Allwyn Ready To Bid for Irish Lottery, Faces Stiff Competition

Camelot has been reducing its activity in the lottery space and not always by choice. It’s out as the operator of the UK’s National Lottery, having lost the concession to Allwyn. It recently announced that it is going to exit Ireland, as well, and Allwyn has confirmed that it’s ready to compete for the rights.

Irish lottery players prepare to make their selections
Irish lottery players prepare to make their selections. As Camelot offers to give up its stake, UK National Lottery operator Allwyn announces it will bid for the rights. (Image: Photocall Ireland)

The owner of Camelot, the Ontario Teachers’ Pension Fund (OTPP), decided recently that it would Premier Lotteries Ireland (PLI), its arm that holds majority control over the Irish lottery.
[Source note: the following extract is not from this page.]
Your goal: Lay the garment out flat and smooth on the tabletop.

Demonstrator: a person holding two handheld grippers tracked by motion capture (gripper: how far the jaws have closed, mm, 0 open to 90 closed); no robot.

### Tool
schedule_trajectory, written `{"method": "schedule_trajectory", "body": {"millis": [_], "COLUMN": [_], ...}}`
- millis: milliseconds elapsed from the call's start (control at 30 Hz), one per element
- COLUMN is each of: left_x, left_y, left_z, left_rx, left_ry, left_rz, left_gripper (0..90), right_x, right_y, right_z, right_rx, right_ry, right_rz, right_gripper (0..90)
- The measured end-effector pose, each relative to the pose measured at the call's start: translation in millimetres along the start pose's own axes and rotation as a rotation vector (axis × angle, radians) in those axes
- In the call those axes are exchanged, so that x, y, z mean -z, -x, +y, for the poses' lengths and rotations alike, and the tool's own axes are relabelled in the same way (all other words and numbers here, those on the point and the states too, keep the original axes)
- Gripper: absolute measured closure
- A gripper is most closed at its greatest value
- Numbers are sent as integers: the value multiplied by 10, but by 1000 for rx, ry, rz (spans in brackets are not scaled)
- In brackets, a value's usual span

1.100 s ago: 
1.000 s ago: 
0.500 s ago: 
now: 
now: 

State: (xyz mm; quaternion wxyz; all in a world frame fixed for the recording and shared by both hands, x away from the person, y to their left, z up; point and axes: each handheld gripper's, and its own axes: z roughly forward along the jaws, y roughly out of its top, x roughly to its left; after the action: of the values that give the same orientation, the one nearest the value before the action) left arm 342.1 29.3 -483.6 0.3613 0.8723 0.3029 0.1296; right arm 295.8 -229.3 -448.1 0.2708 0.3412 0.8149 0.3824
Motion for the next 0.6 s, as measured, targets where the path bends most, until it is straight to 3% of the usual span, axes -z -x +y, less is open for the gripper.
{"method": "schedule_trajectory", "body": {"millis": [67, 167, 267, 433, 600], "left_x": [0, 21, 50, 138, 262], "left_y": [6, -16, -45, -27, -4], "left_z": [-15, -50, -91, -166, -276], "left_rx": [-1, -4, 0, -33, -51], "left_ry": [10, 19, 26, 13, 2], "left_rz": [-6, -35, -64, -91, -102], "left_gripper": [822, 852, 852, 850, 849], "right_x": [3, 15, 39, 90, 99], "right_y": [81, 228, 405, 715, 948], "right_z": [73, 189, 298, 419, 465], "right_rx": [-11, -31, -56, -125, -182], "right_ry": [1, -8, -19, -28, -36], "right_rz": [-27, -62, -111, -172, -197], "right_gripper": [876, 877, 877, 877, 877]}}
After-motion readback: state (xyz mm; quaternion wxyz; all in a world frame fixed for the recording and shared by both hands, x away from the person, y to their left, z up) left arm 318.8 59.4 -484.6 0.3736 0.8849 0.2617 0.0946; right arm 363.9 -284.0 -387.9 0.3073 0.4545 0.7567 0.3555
Allwyn, the largest lottery operator in Europe and growing, wasted no time in trying to source the financing necessary to place a bid.

The Financial Times reports that it may have talked to several banks, including UBS, in March, and may have secured a deal. Allwyn, for obvious reasons, isn’t commenting on the arrangements.

Allwyn Has An Ace Up Its Sleeve

Bidding for the license, which Camelot has held since 2014, is going to be a battle. Allwyn will have to face a number of companies that have also shown interest in entering the race. Among these are Australia-based Lottery Corporation, France’s Française des Jeux, International Game Technology and others.

However, Allwyn hopes it’s holding a trump card that it can use to convince regulators to hand it the concession. It already controls online draws in Ireland through its Camelot Lottery Solutions Group (Camelot LS) subsidiary.

Allwyn completed the purchase of Camelot LS last month after announcing the acquisition this past December. As part of the company’s assets, there is a lottery technology division, which could boost Allwyn’s chances in Ireland.

Other operators might have to partner with a tech provider in order to run PLI’s operations in the country. However, by already securing the technology, Allwyn is one step ahead of several potential competitors.

It took a while for the UK to make its choice when it was awarding its fourth lottery license, but this may not be the case in Ireland. It’s believed that a winner could be announced by the end of the summer.

Irish Lottery Plays Large Economic Role

The Irish National Lottery was established in 1987 and has been hugely successful, generating more than €5.8 billion (US$6.34 billion) in sales since its inception. It offers a range of games, including Lotto, EuroMillions, Daily Million and Telly Bingo.

The proceeds from the lottery go towards funding good causes in Ireland, including sports, arts, heritage and community projects. The lottery is also a significant employer, with more than 200 people working for PLI.

Allwyn’s bid to take over the Irish National Lottery has caused some controversy, with some people expressing concern that the company is not Irish-owned. There are also concerns that the company may not be as committed to supporting good causes in Ireland as PLI has been.

However, Allwyn has stated that it is committed to operating the lottery in a responsible and transparent manner, and that it will continue to support good causes in Ireland. The company has also said that it plans to invest in the lottery and introduce new games and technologies to enhance the player experience.